Hacker News new | ask | show | jobs
by fmap 692 days ago
Agreed, this is a big step forward. Geometry problems are in a different class, since you can translate them into systems of polynomial equations and use well known computer algebra algorithms to solve them.

By contrast, this kind of open ended formalization is something where progress used to be extremely slow and incremental. I worked in an adjacent field 5 years ago and I cannot stress enough that these results are simply out of reach for traditional automated reasoning techniques.

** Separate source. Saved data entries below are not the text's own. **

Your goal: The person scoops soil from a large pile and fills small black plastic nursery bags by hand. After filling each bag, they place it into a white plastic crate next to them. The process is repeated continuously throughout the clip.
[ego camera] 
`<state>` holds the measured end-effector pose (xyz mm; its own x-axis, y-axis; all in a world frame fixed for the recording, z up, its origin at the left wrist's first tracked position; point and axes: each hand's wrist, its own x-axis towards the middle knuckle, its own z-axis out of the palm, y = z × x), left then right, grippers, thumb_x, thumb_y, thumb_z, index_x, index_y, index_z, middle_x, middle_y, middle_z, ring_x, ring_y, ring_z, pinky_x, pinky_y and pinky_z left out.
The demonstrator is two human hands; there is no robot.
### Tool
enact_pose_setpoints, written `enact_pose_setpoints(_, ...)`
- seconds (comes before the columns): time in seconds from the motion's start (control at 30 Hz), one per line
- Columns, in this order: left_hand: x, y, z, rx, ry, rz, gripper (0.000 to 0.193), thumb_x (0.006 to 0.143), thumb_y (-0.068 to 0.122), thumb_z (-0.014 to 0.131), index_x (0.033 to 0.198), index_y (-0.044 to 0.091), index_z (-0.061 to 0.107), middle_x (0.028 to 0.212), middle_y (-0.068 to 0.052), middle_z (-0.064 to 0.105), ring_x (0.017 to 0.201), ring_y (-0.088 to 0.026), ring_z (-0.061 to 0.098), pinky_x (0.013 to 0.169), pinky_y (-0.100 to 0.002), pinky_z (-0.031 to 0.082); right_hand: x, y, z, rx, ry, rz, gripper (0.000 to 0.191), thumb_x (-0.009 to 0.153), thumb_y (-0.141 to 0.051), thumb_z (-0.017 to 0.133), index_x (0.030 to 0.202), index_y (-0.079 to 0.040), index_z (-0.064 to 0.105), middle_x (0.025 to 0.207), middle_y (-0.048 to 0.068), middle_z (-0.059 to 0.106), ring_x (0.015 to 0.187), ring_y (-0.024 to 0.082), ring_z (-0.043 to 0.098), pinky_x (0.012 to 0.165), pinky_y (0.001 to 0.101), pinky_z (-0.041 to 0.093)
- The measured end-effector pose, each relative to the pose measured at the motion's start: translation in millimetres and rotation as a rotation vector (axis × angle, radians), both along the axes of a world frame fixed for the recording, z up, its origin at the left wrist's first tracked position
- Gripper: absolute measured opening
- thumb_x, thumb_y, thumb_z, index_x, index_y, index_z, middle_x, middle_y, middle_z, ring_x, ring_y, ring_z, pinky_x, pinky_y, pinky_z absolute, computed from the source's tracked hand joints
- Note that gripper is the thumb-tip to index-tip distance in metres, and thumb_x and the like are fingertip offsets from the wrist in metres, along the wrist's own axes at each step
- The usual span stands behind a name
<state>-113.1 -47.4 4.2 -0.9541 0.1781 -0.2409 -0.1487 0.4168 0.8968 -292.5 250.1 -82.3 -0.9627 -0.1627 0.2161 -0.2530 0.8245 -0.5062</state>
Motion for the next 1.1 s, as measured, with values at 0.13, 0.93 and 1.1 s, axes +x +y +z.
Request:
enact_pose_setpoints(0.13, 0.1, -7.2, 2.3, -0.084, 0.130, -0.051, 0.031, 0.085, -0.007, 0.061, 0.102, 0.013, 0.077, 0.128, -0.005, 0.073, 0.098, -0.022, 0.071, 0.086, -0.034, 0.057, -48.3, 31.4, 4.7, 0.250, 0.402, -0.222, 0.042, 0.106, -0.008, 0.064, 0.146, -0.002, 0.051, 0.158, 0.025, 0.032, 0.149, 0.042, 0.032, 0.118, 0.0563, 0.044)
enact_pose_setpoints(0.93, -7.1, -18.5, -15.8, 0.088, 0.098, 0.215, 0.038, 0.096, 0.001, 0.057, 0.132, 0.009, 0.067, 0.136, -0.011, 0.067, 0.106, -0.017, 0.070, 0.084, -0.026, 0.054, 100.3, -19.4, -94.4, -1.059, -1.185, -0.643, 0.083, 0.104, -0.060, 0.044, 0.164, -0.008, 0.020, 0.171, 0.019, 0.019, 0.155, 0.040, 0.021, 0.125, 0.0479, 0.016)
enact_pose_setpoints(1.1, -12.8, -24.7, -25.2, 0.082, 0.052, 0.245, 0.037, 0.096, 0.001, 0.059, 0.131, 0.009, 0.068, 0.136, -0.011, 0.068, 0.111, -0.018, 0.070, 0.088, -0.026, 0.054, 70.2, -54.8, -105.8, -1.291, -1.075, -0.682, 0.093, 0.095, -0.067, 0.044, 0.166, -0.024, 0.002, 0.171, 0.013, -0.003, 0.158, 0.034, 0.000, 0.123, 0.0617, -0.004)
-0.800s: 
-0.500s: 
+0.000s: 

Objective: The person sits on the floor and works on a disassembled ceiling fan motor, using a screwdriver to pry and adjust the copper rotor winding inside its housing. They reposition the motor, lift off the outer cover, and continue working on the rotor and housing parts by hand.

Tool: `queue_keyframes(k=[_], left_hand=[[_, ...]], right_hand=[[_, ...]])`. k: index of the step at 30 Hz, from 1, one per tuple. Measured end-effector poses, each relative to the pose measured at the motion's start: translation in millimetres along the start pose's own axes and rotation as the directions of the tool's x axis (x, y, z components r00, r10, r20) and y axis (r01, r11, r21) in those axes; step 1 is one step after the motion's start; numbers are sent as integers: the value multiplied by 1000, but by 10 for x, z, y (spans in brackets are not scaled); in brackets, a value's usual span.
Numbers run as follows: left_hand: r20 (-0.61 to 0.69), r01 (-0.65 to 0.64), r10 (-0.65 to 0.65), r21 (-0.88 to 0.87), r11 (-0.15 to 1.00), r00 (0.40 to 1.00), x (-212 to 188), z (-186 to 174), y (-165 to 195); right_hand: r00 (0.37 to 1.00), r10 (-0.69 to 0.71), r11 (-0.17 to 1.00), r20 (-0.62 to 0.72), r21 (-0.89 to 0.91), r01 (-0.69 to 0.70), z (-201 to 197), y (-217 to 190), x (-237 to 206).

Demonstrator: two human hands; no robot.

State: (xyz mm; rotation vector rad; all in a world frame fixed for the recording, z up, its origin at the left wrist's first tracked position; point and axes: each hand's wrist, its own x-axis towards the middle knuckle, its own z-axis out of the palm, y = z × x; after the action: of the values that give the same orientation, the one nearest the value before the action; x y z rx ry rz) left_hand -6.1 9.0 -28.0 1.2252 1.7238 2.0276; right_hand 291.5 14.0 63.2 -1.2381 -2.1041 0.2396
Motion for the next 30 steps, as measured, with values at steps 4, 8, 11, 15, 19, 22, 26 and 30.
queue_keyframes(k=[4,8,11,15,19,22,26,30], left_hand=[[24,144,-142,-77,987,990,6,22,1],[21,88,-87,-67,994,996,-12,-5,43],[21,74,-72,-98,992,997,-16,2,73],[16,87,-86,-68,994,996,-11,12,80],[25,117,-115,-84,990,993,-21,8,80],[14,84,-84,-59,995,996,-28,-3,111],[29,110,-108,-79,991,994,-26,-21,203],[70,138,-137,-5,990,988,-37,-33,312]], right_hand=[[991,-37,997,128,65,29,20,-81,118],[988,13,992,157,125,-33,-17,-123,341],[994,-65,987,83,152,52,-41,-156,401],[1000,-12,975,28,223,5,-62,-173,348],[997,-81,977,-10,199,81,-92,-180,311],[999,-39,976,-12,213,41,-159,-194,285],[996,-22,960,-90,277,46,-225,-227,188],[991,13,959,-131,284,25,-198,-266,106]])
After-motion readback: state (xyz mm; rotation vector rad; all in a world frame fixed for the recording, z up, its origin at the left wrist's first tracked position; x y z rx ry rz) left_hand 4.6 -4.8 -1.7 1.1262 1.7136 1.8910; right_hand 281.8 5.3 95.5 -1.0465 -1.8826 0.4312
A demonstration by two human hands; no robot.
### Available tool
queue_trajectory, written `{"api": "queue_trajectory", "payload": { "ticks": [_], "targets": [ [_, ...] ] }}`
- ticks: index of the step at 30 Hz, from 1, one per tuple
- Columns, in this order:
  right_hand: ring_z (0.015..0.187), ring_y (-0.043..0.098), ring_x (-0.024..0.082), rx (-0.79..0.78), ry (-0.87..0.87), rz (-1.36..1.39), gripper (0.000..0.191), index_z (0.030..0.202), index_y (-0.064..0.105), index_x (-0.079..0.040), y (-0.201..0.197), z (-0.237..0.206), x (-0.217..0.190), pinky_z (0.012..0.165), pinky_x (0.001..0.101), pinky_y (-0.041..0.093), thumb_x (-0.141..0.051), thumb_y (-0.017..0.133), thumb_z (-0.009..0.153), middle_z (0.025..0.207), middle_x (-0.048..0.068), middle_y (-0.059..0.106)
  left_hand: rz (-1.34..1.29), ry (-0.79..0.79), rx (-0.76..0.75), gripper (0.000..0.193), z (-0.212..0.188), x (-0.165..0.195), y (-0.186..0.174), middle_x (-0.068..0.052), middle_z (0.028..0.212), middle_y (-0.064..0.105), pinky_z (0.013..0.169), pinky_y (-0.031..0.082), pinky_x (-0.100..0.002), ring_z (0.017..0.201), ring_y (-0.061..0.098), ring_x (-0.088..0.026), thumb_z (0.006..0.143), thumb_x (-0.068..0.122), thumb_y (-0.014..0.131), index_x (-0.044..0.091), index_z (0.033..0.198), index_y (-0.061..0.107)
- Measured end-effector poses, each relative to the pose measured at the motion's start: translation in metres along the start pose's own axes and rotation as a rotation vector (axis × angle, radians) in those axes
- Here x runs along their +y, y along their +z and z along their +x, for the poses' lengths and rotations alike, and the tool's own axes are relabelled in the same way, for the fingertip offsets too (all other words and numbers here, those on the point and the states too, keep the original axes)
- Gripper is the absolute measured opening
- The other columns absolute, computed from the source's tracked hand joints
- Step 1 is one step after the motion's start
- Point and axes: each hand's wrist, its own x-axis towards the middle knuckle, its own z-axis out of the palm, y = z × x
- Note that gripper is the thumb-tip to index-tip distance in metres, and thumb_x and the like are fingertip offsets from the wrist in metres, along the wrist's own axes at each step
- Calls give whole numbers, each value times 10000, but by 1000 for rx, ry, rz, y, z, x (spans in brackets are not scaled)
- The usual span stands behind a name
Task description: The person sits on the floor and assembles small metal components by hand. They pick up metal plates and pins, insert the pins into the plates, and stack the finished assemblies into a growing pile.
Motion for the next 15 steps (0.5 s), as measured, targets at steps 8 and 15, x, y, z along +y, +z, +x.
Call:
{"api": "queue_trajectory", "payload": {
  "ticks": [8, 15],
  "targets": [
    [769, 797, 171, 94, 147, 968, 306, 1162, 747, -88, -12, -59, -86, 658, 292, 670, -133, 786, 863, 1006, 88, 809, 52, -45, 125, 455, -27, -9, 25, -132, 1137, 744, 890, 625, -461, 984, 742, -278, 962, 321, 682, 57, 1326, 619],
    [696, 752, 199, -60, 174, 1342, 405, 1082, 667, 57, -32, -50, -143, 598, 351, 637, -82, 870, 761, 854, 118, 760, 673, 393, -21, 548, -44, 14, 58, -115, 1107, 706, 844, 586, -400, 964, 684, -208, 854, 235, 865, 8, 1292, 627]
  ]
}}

Real automatic theorem proving is also useful for a lot more than pure mathematics. For example, it's simple to write out an axiomatic semantics for a small programming language in lean and pose a question of the form "show that there exists a program which satisfies this specification".

If this approach scales it'll be far more important than any other ML application that has come out in the last few years.

1 comments

> Agreed, this is a big step forward. Geometry problems are in a different class, since you can translate them into systems of polynomial equations and use well known computer algebra algorithms to solve them.

The blog post indicates the opposite. The geometry problem in the IMO problem set was solved by AlphaGeometry 2, which is an LLM based on Google's Gemini. LLMs are considered relatively general systems. But the other three solved problems were proved by AlphaProof, which is a narrow RL system that is literally based on AlphaZero, the Go and Chess AI. Only its initial (bootstrapping) human training data (proofs) were formalized and augmented by an LLM (Gemini).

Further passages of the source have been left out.